То и дело хлопала дверь. Каждый входящий — прямо в пальто и шляпе — снимал со стойки газету, читал, потом вешал на место и уходил.
— Удобная штука, — сказал Ленин, быстро пробежав глазами несколько газет. — Когда-нибудь мы у себя устроим такие же!..
Вернулись с прогулки уже под вечер. Владимир Ильич, веселый, оживленный, сидя за столом рядом с Бабушкиным, шутил, заразительно смеялся.
Иван Васильевич хмуро катал хлебный шарик.
— Сделали из меня не то барина, не то больного, — сказал он. — Отдыхай да отдыхай! Не привык я к этому!
И взмолился:
— Ну дайте мне хоть какую-нибудь работенку!
Ленин сразу стал серьезным.
— Работа вам будет! Не сомневайтесь! Пошлем вас на самый трудный, самый ответственный участок фронта. Но поймите — перед тяжелой битвой надо хоть немного отдохнуть! Вы же на мертвеца похожи!
— Я жилистый, не умру, — усмехнулся Иван Васильевич.
— Повторяю вам приказ партии: отдыхайте. А пока, чтобы времени зря не терять, — напишите для «Искры» свои воспоминания. Мы издадим отдельной книгой. Подробно расскажите всю свою жизнь…
— Что вы, право, Владимир Ильич! — смутился Бабушкин. — Я же не Карл Маркс, не Пушкин и не Суворов. Неловко, ей-богу…
— Никто не утверждает, что вы — гений, — сказал Ленин. — Но учтите, вы не для себя пишете, не для личной славы, не затем, чтобы показать: вот, мол, читайте, какой я хороший! Такая книжка очень нужна молодым рабочим, идущим в революцию. Пусть они учатся на вашей жизни, пусть видят, каким путем вы, рабочий человек, стали борцом за счастье народное.
— Попробую, — нерешительно сказал Бабушкин. — А еще какого-нибудь поручения нет?
— Попробуйте, попробуйте, Иван Васильевич, — вмешалась в разговор Надежда Константиновна. — А я пока могу предложить вам работку попроще…

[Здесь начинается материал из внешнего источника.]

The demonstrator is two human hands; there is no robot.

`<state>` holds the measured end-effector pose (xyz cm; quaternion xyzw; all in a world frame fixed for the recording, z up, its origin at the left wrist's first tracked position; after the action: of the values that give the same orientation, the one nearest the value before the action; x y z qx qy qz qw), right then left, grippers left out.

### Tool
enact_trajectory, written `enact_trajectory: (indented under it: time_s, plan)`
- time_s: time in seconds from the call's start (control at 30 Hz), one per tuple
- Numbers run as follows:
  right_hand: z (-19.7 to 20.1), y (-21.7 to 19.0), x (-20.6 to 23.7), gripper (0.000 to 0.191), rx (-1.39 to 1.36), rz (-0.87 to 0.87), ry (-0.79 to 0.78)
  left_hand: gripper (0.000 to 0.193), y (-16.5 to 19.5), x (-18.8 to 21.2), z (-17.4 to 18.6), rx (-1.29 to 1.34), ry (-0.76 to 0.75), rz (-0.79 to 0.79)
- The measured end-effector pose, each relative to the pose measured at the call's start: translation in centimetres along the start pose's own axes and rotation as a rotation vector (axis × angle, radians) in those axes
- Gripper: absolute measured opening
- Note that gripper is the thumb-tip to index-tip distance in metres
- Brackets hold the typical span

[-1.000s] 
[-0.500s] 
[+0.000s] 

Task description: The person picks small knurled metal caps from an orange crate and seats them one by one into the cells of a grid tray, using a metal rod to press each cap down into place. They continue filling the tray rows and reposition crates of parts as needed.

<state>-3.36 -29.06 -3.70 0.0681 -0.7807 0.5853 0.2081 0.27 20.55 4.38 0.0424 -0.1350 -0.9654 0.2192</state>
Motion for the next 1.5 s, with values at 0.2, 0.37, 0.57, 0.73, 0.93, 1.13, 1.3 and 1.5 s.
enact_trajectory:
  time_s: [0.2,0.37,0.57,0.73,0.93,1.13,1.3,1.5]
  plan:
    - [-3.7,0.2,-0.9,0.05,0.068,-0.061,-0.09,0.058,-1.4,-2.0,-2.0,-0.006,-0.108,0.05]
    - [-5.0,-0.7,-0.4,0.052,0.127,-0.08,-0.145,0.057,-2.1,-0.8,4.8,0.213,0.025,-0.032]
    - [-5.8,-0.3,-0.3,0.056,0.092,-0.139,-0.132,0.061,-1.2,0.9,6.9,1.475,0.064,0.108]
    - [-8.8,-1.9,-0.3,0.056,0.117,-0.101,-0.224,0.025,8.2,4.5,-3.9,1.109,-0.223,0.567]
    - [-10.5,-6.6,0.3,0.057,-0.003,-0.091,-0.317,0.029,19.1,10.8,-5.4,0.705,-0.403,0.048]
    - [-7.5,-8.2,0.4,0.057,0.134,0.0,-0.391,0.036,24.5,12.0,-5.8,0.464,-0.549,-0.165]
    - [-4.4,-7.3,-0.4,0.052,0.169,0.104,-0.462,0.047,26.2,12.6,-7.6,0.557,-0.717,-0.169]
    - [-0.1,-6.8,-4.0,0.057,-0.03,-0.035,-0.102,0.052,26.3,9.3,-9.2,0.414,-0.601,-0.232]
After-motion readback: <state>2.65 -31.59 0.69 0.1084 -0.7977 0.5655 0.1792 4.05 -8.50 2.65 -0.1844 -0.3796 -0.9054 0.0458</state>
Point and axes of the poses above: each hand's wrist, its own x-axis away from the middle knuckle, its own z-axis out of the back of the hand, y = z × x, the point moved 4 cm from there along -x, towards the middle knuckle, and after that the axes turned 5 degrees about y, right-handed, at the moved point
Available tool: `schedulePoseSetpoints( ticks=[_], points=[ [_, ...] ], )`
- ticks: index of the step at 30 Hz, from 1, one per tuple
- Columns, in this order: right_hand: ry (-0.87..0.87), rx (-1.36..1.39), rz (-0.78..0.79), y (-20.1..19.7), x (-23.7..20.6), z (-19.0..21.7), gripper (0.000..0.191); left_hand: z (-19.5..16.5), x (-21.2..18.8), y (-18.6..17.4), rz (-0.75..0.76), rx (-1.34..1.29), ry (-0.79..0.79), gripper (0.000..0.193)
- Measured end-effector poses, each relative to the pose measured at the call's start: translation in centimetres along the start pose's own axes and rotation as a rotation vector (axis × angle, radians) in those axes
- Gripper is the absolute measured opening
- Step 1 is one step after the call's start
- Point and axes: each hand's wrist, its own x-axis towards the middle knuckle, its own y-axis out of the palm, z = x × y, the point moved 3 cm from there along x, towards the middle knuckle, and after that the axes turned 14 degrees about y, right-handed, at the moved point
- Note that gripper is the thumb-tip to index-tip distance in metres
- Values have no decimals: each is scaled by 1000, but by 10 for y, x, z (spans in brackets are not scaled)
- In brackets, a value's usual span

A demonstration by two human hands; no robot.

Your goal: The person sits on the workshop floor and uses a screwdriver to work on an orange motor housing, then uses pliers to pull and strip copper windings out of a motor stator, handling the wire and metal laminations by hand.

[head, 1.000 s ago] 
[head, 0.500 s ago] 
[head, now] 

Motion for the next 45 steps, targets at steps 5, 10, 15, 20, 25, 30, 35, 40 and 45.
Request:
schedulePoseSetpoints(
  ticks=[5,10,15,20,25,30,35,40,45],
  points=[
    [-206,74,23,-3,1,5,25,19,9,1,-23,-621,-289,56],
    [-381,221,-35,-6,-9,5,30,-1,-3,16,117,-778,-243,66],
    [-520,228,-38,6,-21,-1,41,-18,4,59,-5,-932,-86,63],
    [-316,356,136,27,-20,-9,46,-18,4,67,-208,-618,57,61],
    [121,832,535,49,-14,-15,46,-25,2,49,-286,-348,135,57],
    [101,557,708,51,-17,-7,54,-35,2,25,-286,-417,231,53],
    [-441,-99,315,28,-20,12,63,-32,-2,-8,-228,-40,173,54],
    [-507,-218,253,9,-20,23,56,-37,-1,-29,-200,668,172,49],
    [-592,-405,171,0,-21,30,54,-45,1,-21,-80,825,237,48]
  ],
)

Она встала, вышла в смежную комнату и вернулась с пухлой, затрепанной книжкой.
— Это «Письмовник» господина Берлинского, — сказала Крупская. — Будьте добры, перепишите отсюда десятка два писем.
— Каких? — спросил Бабушкин.
— Любых…
Не понимая, зачем это нужно Крупской, Иван Васильевич взглянул на обложку.
— «Полный русский письмовник, — прочитал он. — Письма на все случаи жизни: поздравительные, извинительные, пригласительные, укорительные, утешительные, благодарственные, рекомендательные, дружеские, любовные, шуточные и др.»
— Ловко! — усмехнулся Бабушкин, Наугад раскрыл книгу и прочитал вслух: — «Милая душечка, ненаглядная моя! Нежный голубок не так жестоко тоскует по своей сизокрылой томной голубке, как я, несчастный, терзаюсь по тебе в разлуке. Муки мои неописуемы: будто угль пылающий вставили в мою разверстую грудь заместо разбитого сердца. Пленительный образ твой преследует меня и при свете божьего дня, и во тьме ночной…»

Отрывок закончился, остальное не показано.